## WHAT IS BEING ASKED
Gather, from the data below, each line in which the word "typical" occurs.

===== TASK DATA

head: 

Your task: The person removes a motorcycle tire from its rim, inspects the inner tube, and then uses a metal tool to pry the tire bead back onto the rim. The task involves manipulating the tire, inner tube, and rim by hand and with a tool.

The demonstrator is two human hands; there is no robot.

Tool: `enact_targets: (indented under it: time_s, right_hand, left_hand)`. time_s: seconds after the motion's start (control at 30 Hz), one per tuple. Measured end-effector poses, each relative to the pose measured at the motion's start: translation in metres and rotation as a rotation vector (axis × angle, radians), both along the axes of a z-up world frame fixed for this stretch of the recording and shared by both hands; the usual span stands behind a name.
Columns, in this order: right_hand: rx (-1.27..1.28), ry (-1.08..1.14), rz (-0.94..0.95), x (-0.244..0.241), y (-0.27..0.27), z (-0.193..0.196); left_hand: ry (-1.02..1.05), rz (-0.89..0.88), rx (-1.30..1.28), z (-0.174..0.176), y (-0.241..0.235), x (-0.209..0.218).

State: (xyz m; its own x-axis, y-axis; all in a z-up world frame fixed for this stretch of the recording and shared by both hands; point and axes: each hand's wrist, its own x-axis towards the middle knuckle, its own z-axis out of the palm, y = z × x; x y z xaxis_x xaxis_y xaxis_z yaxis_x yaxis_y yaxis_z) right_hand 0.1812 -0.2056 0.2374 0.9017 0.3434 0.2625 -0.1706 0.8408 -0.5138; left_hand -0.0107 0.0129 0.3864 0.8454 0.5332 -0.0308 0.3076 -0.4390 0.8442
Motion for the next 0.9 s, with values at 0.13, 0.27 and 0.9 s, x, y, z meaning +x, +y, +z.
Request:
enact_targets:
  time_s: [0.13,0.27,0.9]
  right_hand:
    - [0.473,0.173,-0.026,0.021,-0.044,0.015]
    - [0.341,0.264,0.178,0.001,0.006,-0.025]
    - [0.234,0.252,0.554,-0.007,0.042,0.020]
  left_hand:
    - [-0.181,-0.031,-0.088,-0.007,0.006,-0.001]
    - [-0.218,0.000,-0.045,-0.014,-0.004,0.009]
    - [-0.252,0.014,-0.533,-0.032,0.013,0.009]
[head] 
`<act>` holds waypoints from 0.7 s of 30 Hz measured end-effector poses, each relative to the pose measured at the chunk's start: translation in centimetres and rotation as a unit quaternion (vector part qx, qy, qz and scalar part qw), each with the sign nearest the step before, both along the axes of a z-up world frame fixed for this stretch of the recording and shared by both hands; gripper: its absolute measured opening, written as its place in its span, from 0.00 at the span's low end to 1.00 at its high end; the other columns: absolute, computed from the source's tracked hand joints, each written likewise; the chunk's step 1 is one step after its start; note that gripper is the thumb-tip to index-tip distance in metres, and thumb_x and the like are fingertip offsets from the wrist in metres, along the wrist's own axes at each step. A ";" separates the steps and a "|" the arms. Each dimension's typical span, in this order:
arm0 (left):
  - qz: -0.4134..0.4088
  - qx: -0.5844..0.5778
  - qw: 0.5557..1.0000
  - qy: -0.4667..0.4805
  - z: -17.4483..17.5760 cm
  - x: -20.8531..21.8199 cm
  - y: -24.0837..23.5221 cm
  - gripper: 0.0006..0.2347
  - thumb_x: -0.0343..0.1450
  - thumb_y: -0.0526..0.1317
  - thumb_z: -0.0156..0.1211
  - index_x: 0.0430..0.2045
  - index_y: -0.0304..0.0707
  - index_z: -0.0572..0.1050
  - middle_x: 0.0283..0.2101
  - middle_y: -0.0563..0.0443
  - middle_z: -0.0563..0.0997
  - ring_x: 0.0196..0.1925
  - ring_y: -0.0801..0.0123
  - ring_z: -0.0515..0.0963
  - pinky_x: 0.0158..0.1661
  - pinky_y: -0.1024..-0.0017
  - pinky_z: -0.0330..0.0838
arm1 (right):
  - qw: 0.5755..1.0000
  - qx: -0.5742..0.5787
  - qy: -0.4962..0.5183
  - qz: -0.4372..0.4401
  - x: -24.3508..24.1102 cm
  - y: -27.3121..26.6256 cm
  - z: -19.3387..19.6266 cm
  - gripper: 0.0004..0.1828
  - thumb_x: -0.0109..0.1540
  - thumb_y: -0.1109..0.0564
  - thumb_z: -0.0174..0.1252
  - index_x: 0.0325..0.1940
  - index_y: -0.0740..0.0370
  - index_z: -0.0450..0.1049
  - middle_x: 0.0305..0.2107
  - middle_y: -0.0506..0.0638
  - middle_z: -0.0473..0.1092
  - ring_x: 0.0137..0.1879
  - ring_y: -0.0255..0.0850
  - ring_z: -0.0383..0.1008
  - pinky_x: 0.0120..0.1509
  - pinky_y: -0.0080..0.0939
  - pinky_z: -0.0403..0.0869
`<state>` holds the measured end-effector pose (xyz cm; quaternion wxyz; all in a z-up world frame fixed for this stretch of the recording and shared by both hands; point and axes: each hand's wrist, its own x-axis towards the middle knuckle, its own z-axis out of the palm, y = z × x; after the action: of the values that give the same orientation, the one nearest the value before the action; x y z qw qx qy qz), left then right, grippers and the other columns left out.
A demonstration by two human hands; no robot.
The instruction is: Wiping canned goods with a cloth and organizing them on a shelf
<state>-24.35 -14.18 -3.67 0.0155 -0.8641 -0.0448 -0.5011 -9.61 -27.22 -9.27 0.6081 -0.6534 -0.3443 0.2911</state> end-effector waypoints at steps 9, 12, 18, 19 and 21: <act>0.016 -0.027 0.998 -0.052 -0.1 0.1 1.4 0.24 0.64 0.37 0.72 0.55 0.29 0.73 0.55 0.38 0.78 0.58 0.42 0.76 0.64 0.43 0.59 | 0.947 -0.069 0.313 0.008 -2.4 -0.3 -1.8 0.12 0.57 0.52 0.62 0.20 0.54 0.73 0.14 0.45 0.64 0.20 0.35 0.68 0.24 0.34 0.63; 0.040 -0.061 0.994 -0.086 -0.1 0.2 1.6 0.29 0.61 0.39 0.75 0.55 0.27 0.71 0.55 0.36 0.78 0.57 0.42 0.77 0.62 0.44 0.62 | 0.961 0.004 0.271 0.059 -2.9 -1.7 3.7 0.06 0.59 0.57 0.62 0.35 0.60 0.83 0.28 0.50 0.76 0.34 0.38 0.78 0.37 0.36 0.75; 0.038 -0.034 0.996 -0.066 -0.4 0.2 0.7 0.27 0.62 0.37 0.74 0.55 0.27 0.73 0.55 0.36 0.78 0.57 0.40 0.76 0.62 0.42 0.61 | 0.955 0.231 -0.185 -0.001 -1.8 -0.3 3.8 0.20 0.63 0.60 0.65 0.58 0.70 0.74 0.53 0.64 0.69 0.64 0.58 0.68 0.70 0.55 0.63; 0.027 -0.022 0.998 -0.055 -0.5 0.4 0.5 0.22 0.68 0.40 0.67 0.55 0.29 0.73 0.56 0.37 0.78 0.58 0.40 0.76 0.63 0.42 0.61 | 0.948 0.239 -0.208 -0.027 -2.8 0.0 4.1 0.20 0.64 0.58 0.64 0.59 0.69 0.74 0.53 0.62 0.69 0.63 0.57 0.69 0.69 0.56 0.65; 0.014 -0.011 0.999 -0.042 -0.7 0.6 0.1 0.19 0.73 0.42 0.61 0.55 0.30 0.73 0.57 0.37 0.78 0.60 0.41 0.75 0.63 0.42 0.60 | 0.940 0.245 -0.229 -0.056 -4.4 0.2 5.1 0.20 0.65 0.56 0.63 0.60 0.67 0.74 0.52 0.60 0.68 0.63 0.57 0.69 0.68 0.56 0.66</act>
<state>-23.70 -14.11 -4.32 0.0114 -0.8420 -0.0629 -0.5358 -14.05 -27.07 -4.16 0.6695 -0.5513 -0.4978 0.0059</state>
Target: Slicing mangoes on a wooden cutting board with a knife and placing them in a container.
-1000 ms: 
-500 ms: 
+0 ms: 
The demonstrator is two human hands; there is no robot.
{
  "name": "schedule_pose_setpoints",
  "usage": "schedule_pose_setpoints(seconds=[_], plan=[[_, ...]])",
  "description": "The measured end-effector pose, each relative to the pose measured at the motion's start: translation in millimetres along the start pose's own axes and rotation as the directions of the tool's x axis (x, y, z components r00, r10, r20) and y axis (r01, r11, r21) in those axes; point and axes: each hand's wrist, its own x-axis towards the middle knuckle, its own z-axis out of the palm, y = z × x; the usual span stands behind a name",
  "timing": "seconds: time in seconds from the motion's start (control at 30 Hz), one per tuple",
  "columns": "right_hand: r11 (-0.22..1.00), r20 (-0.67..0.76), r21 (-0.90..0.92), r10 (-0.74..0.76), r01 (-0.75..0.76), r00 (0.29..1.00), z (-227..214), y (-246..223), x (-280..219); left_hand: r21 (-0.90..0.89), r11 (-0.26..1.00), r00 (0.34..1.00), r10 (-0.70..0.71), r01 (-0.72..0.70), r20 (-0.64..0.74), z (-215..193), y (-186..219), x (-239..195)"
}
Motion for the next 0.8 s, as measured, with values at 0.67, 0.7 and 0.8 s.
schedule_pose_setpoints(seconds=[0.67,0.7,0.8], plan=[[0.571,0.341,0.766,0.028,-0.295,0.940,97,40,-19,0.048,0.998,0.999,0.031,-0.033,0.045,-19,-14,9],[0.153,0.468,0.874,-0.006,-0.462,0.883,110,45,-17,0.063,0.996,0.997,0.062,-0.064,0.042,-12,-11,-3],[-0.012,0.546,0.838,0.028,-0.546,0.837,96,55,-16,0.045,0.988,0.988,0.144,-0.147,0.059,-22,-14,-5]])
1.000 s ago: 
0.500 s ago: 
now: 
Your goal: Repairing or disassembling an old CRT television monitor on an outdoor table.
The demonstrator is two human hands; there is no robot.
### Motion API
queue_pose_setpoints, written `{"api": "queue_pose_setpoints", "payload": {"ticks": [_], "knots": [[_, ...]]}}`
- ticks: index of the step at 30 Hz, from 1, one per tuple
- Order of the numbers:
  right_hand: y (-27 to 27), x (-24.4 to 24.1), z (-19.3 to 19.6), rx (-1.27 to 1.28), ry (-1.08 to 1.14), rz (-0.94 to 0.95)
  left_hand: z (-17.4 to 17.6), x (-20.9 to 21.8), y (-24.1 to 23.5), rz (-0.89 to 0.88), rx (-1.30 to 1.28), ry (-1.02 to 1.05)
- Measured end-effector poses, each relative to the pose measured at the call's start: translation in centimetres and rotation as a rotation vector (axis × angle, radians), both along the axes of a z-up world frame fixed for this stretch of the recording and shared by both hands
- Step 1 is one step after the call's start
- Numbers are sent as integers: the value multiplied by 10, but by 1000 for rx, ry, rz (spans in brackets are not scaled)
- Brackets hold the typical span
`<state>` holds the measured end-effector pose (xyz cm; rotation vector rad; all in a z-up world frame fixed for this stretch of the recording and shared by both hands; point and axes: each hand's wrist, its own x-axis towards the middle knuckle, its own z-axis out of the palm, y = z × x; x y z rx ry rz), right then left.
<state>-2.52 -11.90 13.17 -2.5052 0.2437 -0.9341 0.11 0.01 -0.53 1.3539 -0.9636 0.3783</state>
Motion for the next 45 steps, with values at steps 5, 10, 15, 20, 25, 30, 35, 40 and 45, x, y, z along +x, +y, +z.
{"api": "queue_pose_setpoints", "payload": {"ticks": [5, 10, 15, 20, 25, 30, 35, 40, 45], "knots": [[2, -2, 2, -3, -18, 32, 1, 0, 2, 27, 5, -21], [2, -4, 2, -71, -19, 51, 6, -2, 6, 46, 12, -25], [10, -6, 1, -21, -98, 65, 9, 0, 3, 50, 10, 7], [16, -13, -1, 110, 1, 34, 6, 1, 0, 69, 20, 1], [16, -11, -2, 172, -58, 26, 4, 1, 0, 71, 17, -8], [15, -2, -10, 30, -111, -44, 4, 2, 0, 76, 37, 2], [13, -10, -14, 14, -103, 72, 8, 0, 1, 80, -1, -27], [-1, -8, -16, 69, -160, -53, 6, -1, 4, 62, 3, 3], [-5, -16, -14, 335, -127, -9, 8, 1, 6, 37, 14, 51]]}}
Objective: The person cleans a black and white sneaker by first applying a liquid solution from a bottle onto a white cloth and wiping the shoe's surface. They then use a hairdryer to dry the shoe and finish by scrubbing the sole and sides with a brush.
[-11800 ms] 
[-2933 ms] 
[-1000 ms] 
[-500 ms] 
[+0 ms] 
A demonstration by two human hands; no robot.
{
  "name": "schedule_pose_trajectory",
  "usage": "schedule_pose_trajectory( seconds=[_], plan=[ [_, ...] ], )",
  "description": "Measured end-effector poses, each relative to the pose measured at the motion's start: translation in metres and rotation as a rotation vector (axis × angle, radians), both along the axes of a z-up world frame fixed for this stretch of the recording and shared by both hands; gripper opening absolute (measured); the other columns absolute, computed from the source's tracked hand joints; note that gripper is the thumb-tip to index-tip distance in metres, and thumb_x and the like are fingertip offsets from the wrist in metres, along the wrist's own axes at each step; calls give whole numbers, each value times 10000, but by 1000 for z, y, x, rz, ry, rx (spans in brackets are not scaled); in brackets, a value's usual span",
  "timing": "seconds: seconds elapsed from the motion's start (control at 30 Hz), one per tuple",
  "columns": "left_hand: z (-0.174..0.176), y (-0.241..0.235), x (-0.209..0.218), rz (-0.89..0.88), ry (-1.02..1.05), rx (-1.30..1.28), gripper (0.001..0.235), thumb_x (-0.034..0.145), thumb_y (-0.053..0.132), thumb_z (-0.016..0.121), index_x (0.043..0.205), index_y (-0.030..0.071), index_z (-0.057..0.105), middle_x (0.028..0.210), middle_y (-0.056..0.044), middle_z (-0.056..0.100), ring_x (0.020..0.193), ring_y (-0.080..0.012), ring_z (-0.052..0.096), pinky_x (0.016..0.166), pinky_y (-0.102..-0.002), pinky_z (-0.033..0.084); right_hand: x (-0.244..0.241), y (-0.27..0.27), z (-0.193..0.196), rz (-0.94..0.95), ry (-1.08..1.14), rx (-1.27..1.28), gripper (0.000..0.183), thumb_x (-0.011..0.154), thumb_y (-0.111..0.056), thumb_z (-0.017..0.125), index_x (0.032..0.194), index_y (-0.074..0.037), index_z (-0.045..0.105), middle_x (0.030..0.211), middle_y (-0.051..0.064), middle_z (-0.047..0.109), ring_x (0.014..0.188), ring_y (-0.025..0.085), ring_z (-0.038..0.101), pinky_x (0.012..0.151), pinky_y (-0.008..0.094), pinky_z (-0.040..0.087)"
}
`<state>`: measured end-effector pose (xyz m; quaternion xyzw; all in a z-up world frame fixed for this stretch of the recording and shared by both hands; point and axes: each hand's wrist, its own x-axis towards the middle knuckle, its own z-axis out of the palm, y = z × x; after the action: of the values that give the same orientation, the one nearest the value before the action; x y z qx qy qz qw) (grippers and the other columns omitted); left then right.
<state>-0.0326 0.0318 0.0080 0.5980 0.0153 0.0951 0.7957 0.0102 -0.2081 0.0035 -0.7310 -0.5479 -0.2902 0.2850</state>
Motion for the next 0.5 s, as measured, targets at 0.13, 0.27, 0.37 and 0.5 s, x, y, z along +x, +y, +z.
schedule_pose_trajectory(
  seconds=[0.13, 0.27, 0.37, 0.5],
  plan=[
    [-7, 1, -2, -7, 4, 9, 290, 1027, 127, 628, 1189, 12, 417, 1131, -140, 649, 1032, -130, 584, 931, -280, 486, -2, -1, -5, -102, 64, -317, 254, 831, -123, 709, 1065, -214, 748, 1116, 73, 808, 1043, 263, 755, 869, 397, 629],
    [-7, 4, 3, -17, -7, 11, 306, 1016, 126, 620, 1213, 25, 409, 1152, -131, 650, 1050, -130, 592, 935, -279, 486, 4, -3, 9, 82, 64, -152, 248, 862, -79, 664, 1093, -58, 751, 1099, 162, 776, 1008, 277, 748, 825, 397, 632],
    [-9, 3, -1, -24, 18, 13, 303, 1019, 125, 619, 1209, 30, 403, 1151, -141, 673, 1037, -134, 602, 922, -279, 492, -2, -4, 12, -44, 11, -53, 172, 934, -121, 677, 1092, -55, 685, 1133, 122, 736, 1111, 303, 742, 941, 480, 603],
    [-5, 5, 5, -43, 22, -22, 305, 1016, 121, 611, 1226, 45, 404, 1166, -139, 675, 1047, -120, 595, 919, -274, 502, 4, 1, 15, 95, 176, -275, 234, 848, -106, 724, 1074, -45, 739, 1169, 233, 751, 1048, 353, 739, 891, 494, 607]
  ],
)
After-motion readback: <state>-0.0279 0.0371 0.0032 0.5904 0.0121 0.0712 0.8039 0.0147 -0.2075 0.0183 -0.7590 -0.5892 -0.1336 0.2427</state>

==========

## ANSWER TO THIS PROBLEM
`<act>` holds waypoints from 0.7 s of 30 Hz measured end-effector poses, each relative to the pose measured at the chunk's start: translation in centimetres and rotation as a unit quaternion (vector part qx, qy, qz and scalar part qw), each with the sign nearest the step before, both along the axes of a z-up world frame fixed for this stretch of the recording and shared by both hands; gripper: its absolute measured opening, written as its place in its span, from 0.00 at the span's low end to 1.00 at its high end; the other columns: absolute, computed from the source's tracked hand joints, each written likewise; the chunk's step 1 is one step after its start; note that gripper is the thumb-tip to index-tip distance in metres, and thumb_x and the like are fingertip offsets from the wrist in metres, along the wrist's own axes at each step. A ";" separates the steps and a "|" the arms. Each dimension's typical span, in this order:
- Brackets hold the typical span

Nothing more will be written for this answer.